------ PROVIDED DATA
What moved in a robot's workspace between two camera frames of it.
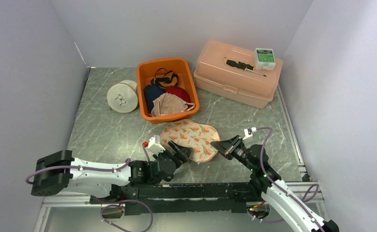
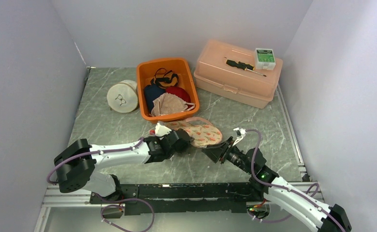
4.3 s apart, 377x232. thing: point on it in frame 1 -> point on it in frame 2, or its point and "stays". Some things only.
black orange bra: (164, 79) stays
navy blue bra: (152, 93) stays
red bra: (179, 92) stays
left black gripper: (182, 155) -> (184, 149)
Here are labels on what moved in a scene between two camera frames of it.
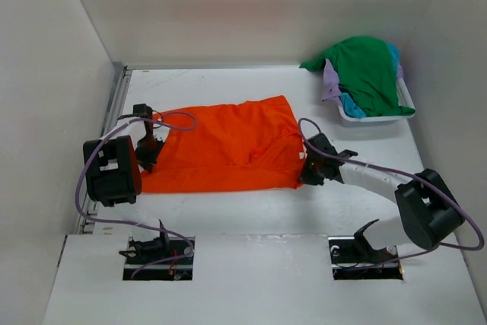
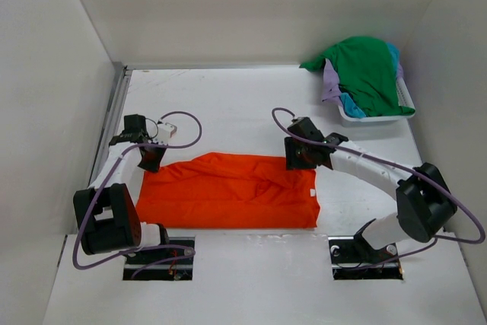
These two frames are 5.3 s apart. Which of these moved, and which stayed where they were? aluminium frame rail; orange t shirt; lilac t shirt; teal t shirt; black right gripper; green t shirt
Moved: orange t shirt; black right gripper
Stayed: lilac t shirt; aluminium frame rail; green t shirt; teal t shirt
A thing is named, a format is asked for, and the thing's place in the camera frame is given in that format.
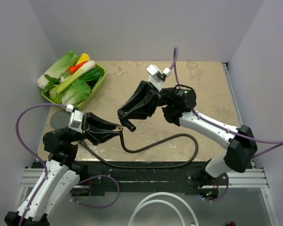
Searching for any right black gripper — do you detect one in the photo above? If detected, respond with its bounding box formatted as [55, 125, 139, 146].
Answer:
[118, 81, 176, 120]

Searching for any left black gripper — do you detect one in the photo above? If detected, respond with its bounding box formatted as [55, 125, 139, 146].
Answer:
[63, 111, 121, 145]

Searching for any black angle valve fitting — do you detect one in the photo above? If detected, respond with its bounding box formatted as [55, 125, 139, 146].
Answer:
[118, 115, 136, 132]

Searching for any black shower hose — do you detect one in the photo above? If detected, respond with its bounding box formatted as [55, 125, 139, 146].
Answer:
[77, 127, 199, 169]

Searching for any grey shower head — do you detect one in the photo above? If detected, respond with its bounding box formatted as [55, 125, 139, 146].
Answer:
[50, 111, 71, 129]

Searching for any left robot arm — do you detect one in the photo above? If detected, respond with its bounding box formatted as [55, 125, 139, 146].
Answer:
[4, 110, 123, 226]

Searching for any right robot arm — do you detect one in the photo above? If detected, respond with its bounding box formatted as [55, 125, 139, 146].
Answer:
[117, 81, 258, 185]

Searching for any green lettuce toy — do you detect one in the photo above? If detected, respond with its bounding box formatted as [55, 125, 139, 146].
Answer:
[49, 80, 92, 106]

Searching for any green plastic tray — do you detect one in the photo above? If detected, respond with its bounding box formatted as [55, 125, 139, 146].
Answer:
[41, 64, 106, 110]

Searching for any dark green vegetable toy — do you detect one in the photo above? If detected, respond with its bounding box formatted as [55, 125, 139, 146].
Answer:
[78, 68, 102, 82]

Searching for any white leek toy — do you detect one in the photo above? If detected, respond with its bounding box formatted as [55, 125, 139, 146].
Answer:
[53, 60, 96, 93]

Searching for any orange carrot toy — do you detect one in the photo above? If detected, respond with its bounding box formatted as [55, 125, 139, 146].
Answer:
[68, 61, 87, 74]

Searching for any yellow pepper toy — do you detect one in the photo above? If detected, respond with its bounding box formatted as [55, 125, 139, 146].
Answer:
[75, 53, 90, 65]

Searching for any napa cabbage toy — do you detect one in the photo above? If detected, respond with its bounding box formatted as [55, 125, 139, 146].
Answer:
[37, 51, 79, 89]

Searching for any red small object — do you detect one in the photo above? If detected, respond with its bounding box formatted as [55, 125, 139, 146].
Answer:
[226, 221, 236, 226]

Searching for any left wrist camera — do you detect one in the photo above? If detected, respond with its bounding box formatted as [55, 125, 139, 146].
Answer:
[66, 105, 83, 133]

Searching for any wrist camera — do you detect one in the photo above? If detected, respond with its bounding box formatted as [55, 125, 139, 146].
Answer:
[66, 105, 83, 133]
[146, 65, 171, 92]

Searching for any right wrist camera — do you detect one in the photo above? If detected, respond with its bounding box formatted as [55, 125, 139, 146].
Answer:
[146, 65, 171, 92]

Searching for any white hose loop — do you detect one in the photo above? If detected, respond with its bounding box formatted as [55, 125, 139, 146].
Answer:
[127, 192, 199, 226]

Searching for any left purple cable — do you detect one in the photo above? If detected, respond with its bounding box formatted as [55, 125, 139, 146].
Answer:
[15, 103, 120, 226]

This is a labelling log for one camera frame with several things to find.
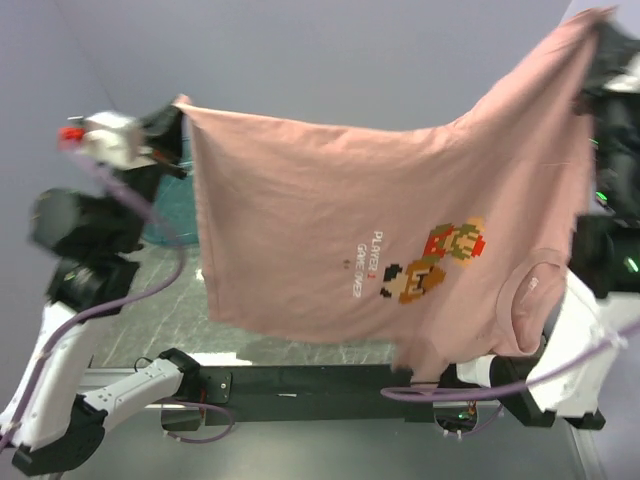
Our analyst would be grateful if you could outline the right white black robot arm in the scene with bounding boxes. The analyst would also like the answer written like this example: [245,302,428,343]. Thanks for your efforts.
[438,22,639,430]

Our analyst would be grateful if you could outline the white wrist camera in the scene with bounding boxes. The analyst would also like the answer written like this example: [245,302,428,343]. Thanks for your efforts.
[603,53,640,94]
[58,111,152,170]

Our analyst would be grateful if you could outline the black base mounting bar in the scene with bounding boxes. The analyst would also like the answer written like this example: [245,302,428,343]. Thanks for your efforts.
[159,364,481,432]

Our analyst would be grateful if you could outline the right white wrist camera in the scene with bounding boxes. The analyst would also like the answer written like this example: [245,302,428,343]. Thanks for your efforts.
[603,53,640,94]

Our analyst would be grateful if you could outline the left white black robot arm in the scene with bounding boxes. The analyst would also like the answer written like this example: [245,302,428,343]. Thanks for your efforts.
[1,104,202,479]

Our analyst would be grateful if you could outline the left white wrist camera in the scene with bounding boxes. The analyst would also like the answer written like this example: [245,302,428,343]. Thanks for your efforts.
[58,111,152,170]

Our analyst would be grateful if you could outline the pink printed t shirt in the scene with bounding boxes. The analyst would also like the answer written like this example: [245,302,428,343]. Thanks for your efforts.
[175,8,611,382]

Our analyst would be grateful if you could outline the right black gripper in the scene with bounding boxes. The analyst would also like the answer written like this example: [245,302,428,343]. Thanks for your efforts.
[564,14,640,197]

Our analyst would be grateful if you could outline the aluminium extrusion rail frame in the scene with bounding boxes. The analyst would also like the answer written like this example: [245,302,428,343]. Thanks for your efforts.
[74,367,611,480]

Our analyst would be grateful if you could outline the teal transparent plastic bin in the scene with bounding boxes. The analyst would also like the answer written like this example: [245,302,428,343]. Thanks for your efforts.
[154,145,198,245]

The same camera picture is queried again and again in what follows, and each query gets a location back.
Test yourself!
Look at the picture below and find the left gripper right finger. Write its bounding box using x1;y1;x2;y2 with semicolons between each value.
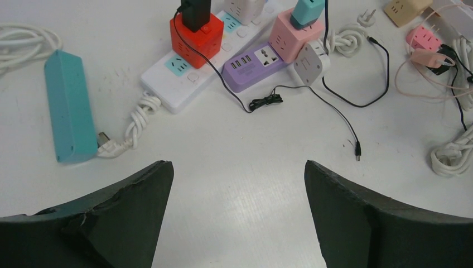
304;161;472;267

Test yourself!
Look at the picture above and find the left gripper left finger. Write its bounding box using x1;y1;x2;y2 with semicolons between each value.
1;161;174;267

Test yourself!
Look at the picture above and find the teal power strip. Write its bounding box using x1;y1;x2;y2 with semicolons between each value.
44;50;98;164

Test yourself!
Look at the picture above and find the purple power strip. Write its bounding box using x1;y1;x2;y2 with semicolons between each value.
221;42;288;93

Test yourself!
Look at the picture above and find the black power adapter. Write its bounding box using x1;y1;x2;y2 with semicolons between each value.
427;44;472;131

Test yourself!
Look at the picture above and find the pink cube socket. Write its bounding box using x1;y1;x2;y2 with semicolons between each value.
269;8;325;63

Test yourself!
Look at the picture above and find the teal charger plug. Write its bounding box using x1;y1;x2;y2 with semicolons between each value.
290;0;326;30

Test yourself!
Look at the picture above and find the red cube socket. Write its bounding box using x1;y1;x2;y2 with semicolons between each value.
170;14;224;69

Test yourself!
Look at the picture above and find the white long power strip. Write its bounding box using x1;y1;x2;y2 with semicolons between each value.
141;1;283;114

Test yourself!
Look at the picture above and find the white flat adapter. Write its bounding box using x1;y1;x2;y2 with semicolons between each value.
294;40;331;86

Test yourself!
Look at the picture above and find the pink flat adapter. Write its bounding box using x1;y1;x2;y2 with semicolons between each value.
405;25;442;52

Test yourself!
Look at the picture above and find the beige cube adapter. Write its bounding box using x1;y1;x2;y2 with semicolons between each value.
383;0;433;27

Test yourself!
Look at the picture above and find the black charger on red cube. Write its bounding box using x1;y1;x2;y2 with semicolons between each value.
180;0;211;32

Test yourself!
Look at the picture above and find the white power strip right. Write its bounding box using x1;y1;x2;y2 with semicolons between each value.
431;0;472;42

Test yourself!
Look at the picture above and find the coiled white cable front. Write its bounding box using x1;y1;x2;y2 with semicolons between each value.
430;123;473;178

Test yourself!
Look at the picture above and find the white cable with plug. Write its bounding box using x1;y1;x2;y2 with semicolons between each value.
327;8;378;59

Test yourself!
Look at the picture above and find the white strip cord right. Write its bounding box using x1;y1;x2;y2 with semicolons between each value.
451;35;473;112

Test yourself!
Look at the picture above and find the teal strip white cord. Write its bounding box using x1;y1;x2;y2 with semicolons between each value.
0;23;64;76

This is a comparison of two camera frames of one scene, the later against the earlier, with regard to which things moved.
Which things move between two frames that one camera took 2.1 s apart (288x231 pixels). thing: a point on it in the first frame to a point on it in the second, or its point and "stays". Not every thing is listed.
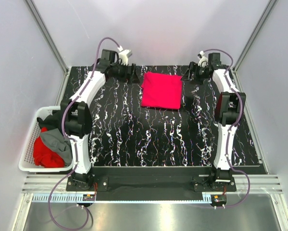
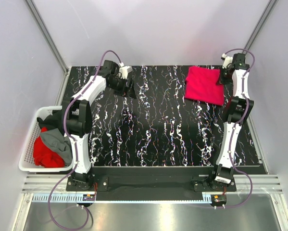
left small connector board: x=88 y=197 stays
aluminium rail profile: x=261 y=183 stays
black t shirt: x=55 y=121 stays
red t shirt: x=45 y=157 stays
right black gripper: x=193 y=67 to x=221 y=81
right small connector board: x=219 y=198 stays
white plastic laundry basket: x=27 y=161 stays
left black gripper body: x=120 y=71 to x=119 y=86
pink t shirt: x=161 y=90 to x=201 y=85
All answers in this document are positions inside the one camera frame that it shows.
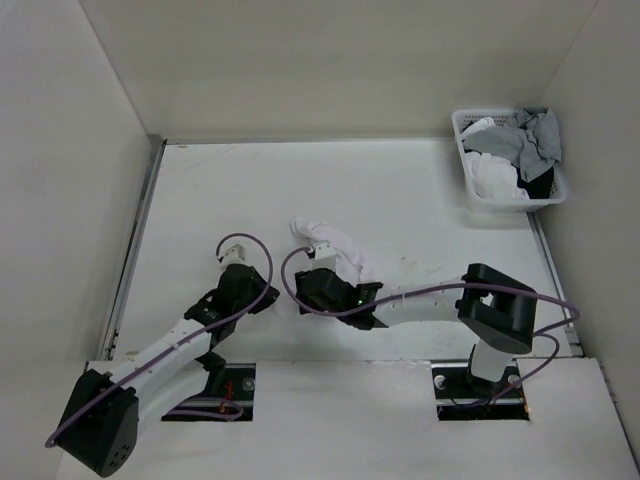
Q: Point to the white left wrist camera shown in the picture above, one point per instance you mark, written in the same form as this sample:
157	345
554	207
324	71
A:
234	255

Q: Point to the white garment in basket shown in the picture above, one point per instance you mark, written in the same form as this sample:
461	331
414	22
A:
493	173

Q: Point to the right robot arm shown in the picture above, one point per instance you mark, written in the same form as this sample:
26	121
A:
501	313

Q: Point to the white front cover board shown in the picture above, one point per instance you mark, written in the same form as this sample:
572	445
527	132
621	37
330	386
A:
378	420

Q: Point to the metal left table rail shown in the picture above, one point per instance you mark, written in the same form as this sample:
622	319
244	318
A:
116	310

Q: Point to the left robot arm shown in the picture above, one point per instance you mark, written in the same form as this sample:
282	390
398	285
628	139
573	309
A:
107	411

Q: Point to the white tank top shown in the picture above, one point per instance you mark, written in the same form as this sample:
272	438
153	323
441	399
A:
352	264

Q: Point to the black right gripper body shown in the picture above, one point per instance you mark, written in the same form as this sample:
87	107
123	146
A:
309	301

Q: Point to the white plastic laundry basket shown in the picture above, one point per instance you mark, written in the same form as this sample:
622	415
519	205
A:
478	119

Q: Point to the black garment in basket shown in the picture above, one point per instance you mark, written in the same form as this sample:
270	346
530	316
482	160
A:
540	187

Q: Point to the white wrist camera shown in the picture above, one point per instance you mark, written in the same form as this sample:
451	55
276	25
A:
234	255
322	250

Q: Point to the grey tank top in basket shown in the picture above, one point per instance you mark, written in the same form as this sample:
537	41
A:
529	139

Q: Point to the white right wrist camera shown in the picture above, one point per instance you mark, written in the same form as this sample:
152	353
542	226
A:
322	250

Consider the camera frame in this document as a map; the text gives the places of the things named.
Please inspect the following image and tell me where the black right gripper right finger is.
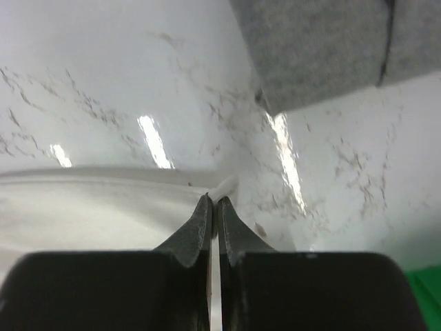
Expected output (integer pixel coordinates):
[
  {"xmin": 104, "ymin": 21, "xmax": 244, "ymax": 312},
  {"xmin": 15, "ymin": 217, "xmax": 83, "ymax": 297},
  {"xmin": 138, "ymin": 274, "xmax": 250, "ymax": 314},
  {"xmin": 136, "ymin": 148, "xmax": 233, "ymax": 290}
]
[{"xmin": 217, "ymin": 197, "xmax": 426, "ymax": 330}]

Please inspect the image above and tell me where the folded grey t shirt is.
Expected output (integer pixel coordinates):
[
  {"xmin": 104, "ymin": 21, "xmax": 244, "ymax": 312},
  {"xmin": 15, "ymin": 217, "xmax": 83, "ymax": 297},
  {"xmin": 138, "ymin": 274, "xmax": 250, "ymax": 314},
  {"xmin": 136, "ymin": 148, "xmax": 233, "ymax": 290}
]
[{"xmin": 231, "ymin": 1, "xmax": 440, "ymax": 115}]

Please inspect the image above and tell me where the green plastic bin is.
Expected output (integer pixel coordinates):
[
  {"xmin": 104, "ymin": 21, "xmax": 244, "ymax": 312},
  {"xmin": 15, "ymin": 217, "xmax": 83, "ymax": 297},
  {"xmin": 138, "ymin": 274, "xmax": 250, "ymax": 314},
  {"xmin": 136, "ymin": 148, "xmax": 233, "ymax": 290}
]
[{"xmin": 406, "ymin": 265, "xmax": 441, "ymax": 331}]

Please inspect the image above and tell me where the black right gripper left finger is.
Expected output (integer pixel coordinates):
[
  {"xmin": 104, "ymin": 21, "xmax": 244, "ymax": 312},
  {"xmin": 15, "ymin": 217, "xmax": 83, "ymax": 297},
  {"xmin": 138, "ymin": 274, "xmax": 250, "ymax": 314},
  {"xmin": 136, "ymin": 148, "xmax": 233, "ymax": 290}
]
[{"xmin": 1, "ymin": 195, "xmax": 212, "ymax": 330}]

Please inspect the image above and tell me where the white red printed t shirt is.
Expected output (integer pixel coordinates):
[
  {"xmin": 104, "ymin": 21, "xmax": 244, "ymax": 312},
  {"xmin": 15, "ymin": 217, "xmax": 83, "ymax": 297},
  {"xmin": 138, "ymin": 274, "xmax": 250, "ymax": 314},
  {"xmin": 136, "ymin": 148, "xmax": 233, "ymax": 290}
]
[{"xmin": 0, "ymin": 167, "xmax": 240, "ymax": 331}]

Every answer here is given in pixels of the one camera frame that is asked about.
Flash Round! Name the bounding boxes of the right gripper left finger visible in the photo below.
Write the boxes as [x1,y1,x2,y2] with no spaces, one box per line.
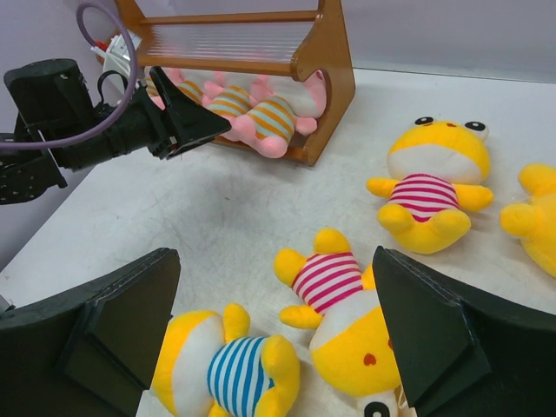
[1,248,181,416]

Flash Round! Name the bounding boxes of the yellow plush red stripes top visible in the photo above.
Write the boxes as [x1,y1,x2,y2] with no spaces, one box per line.
[366,116,493,255]

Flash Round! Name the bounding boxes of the pink plush blue stripes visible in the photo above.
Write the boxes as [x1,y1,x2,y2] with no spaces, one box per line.
[224,70,327,158]

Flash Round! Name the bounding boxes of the wooden three-tier shelf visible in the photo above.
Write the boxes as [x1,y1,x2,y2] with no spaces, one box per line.
[116,1,355,166]

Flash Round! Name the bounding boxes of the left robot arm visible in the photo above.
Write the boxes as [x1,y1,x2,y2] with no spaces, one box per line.
[1,59,231,205]

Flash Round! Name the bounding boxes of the yellow plush red stripes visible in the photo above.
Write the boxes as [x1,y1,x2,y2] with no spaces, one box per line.
[274,228,401,416]
[366,116,493,255]

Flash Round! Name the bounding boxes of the yellow plush under pile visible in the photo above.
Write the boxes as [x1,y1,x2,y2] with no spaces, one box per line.
[500,163,555,277]

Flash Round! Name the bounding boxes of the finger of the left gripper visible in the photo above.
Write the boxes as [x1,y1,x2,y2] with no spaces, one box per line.
[149,66,231,159]

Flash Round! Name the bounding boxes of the pink plush orange stripes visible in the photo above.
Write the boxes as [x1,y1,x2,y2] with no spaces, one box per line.
[203,71,257,121]
[146,76,165,109]

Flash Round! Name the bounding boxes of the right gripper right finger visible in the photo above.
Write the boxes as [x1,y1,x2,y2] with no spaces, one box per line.
[372,247,555,416]

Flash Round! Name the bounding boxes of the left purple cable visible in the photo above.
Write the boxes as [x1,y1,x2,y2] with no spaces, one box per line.
[0,2,140,152]

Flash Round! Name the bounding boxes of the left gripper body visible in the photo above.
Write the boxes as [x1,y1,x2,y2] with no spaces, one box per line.
[99,84,178,161]

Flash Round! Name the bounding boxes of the pink plush face-down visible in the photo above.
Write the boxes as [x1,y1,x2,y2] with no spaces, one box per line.
[164,67,209,104]

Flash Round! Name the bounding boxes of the yellow plush blue stripes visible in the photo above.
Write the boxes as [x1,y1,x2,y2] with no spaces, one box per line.
[151,303,301,417]

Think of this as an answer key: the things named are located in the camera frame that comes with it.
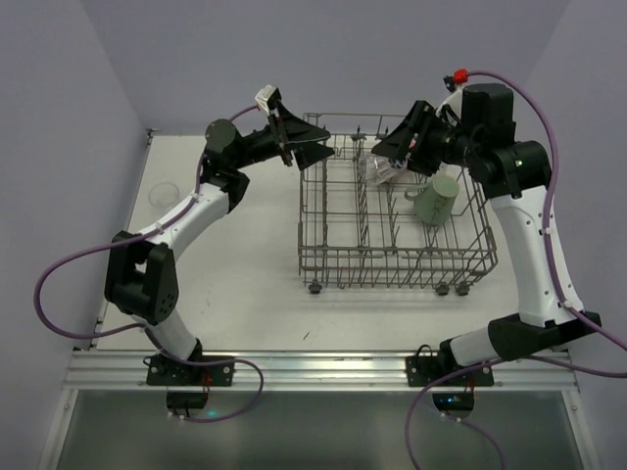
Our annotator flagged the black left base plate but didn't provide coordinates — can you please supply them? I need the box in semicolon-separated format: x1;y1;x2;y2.
143;353;234;387

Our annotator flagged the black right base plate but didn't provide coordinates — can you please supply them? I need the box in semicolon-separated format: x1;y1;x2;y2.
405;354;493;388

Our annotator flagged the grey wire dish rack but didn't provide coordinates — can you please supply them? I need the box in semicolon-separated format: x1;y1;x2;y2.
298;112;498;296

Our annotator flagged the clear glass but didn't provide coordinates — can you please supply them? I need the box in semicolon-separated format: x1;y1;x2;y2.
357;153;408;187
148;182;180;210

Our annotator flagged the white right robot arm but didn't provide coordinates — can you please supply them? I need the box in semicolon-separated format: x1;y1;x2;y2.
373;97;602;372

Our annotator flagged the clear glass front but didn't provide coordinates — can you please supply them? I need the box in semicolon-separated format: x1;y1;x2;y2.
148;182;180;210

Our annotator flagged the green ceramic mug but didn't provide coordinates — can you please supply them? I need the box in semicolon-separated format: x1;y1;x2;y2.
404;174;460;226

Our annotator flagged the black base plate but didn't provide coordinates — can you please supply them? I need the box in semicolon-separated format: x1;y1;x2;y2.
405;354;493;388
143;353;234;387

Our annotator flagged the aluminium mounting rail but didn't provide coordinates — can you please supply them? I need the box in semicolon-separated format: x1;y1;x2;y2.
63;350;578;392

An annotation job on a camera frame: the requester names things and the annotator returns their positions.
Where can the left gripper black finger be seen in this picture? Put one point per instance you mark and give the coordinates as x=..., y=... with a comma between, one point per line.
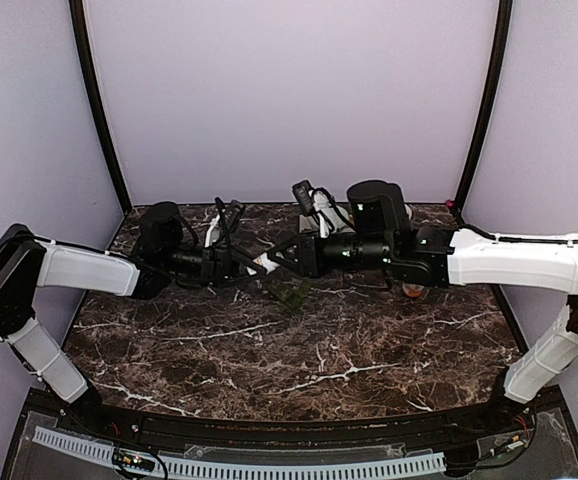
------------
DIRECTIONS ▸
Show a copy of each line from the data that includes the word "basket".

ANSWER SPACE ▸
white plastic laundry basket: x=27 y=161 stays
Q: Point to the white garment in basket shown in the picture above, one point per instance you mark, written in the same form as this sample:
Q: Point to the white plastic laundry basket shown in the picture above, one point per instance you mark, written in the same form as this sample:
Q: Point to the black garment in basket shown in the picture above, one point per instance you mark, written in the same form as this sample:
Q: Point to the grey tank top in basket shown in the picture above, one point per instance you mark, written in the same form as this sample:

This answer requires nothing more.